01.01.2014 | 00.00
Общественные новости Северо-Запада

Персональные инструменты

Блог А.Н.Алексеева

«Мои родители прожили с этим страхом всю свою жизнь… Я запретила себе бояться»

Вы здесь: Главная / Блог А.Н.Алексеева / Колонка Андрея Алексеева / «Мои родители прожили с этим страхом всю свою жизнь… Я запретила себе бояться»

«Мои родители прожили с этим страхом всю свою жизнь… Я запретила себе бояться»

Автор: Е. Рождественская — Дата создания: 02.05.2013 — Последние изменение: 03.05.2013
Участники: А. Алексеев
Публикуем один из параграфов докторской диссертации ведущего научного сотрудника Института социологии РАН Елены Рождественской на тему «Биография как социальный феномен и объект социологического анализа».

 

 

Защита диссертации состоится в июне 2013 года. Научная монография диссертанта под названием «Биографический метод в социологии» (М.: Издательский дом НИУ ВШЭ, 2012) вышла недавно в свет. Ее оглавление, совпадающее со структурой диссертации, см. ниже, после публикуемого фрагмента.

 

См. ранее на Когита.ру: Из истории биографического метода. (Навстречу 11-м Международным биографическим чтениям памяти В.В. Иофе)

 

Из автореферата диссертации Е. Рождественской:

В § 6 пятой главы «Биографический опыт репрессий: «Мои родители жили с этим страхом всю свою жизнь»» сделана попытка осмыслить автобиографическое повествование в контексте социально-исторических трансформаций, андижанских погромов в раннее постсоветское время, пробудивших волну ксенофобских настроений. Этот фрейм актуализации социально-исторического фона стал доминирующим в рассказе, описывающем жизненные перипетии целого крымско-татарского клана. В поисках структур коллективного опыта наше внимание привлекут отфильтрованные из основного текста два корпуса информации, которые облечены в форму «стратегий совладания»: культурно специфический опыт представителей определенной этнической группы и опыт репрессированных. На главный вопрос идентичности – Кто я такая? - рассказчица отвечает гомологией ею пережитого этнического погрома тем этническим и социальным чисткам, которые пережили ее родные.

 

Из диссертации:

§ 6 Биографический опыт репрессий: «Мои родители жили с этим страхом всю свою жизнь» 

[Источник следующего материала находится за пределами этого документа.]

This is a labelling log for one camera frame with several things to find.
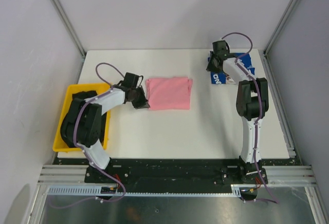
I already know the black t-shirt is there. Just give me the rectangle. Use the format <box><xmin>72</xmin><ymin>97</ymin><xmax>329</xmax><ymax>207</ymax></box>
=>
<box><xmin>63</xmin><ymin>90</ymin><xmax>107</xmax><ymax>147</ymax></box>

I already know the aluminium frame post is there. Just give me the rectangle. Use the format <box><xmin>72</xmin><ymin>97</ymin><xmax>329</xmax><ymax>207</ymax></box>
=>
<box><xmin>50</xmin><ymin>0</ymin><xmax>86</xmax><ymax>59</ymax></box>
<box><xmin>263</xmin><ymin>0</ymin><xmax>300</xmax><ymax>55</ymax></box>

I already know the blue printed t-shirt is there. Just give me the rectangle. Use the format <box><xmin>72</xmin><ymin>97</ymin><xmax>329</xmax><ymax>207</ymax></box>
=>
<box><xmin>210</xmin><ymin>54</ymin><xmax>255</xmax><ymax>85</ymax></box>

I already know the white slotted cable duct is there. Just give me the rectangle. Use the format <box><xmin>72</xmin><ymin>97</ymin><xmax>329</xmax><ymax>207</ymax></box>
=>
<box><xmin>47</xmin><ymin>184</ymin><xmax>256</xmax><ymax>197</ymax></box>

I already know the aluminium side rail right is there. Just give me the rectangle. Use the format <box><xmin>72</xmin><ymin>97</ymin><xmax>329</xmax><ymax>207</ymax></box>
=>
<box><xmin>259</xmin><ymin>50</ymin><xmax>298</xmax><ymax>158</ymax></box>

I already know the aluminium frame post left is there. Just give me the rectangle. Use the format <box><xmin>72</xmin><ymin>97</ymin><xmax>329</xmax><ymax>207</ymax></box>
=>
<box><xmin>50</xmin><ymin>0</ymin><xmax>86</xmax><ymax>59</ymax></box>

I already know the yellow plastic bin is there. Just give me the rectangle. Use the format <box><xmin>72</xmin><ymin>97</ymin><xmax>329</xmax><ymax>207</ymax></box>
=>
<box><xmin>52</xmin><ymin>82</ymin><xmax>114</xmax><ymax>153</ymax></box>

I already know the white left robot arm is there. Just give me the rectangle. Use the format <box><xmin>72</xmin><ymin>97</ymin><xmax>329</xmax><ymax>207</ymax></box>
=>
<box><xmin>60</xmin><ymin>72</ymin><xmax>150</xmax><ymax>183</ymax></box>

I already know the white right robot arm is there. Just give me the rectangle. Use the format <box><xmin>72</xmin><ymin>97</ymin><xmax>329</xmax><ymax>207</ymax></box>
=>
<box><xmin>206</xmin><ymin>40</ymin><xmax>269</xmax><ymax>183</ymax></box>

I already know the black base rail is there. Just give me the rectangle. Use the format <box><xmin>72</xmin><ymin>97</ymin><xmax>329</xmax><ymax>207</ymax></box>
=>
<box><xmin>84</xmin><ymin>158</ymin><xmax>269</xmax><ymax>194</ymax></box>

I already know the pink t-shirt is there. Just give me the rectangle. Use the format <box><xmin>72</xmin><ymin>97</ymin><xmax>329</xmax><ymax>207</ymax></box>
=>
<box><xmin>145</xmin><ymin>77</ymin><xmax>193</xmax><ymax>111</ymax></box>

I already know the aluminium frame post right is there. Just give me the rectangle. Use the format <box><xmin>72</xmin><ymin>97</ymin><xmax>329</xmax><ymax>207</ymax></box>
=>
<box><xmin>263</xmin><ymin>0</ymin><xmax>300</xmax><ymax>55</ymax></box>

Автобиографический рассказ Аллы Алиевой (1) в определенном смысле классичен для устно-исторического исследования - крымская татарка, родилась в Андижане (Узбекистан), куда ее семья была сослана в эпоху сталинских репрессий. Повод написать собственную автобиографию сложился из-за андижанских погромов в раннее постсоветское время, пробудившее волну националистических и ксенофобских настроений. Безусловно, этот фрейм актуализации социально-исторического фона оказал решающее влияние на модус рассказа, названного автобиографией, но озаглавленного «Кое-что о моей маме», а в итоге описывающего жизненные перипетии целого клана. Мы сделаем попытку структурации той текстуальности, которая наполняет автобиографический текст А.А., чтобы исследовать конфигурацию биографического запроса на фоне социально-исторических  трансформаций.

Анализ текста

Императивом для  написания этой автобиографии выступает скорее отрыв от повседневности, хотя здесь мы найдем тематизации повседневности, структурированной через традицию этнической группы. То, что выделяет судьбу семьи А.А., - опыт сталинских репрессий. Мы знаем благодаря историческим изысканиям, насколько массовиден был этот опыт, затронувший самые различные национальности бывшего Советского Союза, но его распространенность не превращает биографию, отмеченную опытом репрессий, в социальную норму, не легитимирует ее. Поэтому на первый взгляд, факт обращения к собственной семейной истории через призму репрессий может означать ее понимание как исключительной, экстраординарной, достойной внимания других. Но последняя страница автобиографии выносит на поверхность  события не клановой, но личной истории рассказчицы, которые имеют преемственность со сталинскими репрессиями благодаря фактору этнических чисток. В первой редакции текст А.А. содержал фразу-образ «Я перебираю в памяти жизни моих родных как четки, бусину за бусиной». Эти символические четки – рассказ - также имеют структуру  круга: судьба родителей, изломанная в сталинскую эпоху по причине национальности, имеет преемственность в переживаемых их дочерью испытаниях, опять же связанных с инородностью. Проблематика «свой-чужой» актуальна для всех, упоминаемых в рассказе поколений, только ее наполнением может выступать этничность, культурный капитал, социальный статус, пол.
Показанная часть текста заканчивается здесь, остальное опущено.